Before picking a chair, Shade quickly refused his hoodie and black shirt with one swift motion, revealing the large scars that slashed across his back along with the bullet hole scar through his left shoulder. Tossing the hoodie and shirt onto the table, the shadow mutant grabbed a nearby chair and spun it around so he was facing away from Allison.
“Stay still.” Most people who wanted tattoos were aware that they hurt… but many of them didn’t realize how much, or assumed that Allison could somehow prevent forcing ink through nerves from hurting. Because mutants were magic, apparently.
The tattoo was fairly simple, if large; abstract designs were always easier for Allison to create than realistic images. It was also, while elegant, a bit boring; the pattern was entirely in black.
Allison liked black, more than most colors really.
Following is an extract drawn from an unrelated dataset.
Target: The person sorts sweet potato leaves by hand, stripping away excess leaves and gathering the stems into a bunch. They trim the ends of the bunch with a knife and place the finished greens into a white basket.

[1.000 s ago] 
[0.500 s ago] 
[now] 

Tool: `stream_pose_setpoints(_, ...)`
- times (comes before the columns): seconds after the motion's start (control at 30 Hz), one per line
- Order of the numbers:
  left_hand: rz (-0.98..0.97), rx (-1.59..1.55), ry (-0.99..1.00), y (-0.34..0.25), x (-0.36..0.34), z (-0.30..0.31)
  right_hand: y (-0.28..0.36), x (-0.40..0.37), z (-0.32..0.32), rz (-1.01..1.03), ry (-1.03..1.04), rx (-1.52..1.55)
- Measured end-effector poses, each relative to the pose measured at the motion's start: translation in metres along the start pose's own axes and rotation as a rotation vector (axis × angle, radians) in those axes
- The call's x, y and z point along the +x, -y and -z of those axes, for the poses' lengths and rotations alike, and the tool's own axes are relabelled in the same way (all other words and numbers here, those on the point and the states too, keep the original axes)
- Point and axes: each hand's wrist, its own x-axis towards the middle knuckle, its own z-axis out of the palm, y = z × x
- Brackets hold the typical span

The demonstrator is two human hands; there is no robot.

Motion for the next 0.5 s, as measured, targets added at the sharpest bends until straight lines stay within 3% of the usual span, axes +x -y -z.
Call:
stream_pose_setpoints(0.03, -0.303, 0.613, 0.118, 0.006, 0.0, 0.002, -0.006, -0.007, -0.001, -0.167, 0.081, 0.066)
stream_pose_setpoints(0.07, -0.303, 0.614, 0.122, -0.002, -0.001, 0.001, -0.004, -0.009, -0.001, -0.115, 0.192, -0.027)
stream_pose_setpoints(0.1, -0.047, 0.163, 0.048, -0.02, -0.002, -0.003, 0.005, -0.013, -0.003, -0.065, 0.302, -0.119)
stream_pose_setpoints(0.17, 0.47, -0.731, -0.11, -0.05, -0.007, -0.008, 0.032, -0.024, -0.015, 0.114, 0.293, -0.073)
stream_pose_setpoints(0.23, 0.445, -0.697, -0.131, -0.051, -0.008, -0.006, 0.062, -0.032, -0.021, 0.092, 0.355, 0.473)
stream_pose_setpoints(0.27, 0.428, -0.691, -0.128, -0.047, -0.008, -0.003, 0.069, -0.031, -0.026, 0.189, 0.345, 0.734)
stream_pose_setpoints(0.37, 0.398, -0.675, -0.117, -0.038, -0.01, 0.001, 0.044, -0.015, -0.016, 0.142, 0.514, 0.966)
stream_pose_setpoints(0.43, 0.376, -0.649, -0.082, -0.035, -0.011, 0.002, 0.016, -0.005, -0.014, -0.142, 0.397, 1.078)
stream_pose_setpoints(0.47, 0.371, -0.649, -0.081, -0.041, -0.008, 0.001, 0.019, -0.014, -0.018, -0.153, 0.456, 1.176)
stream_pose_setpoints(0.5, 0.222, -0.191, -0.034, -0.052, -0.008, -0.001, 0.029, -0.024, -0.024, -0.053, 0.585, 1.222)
But it was far too plain by itself. Even if it did stand out very well against his skin. So, she added to it. The edges of the design became bright blue, with a pearl white line through the center of each branch of the pattern, and a similarly pearlescent bit of blue at each point.
Quite nice, in Allison’s opinion. And subtler than what she’d do for herself; she had a suspicion that anyone going by the name “Shade” probably wouldn’t appreciate hummingbirds nearly as much as he ought to. Even if tattoos that covered half a guy’s chest and more of his back weren’t generally considered subtle.
How long it took to get all of the top portion of the tattoo done, Allison wasn’t sure; judging by her knees, though, it had probably been a while. The light seemed a bit different too, but that might have just been from the minor disorientation when she stood up, stretched, and looked back at Shade. “Okay, pants off.”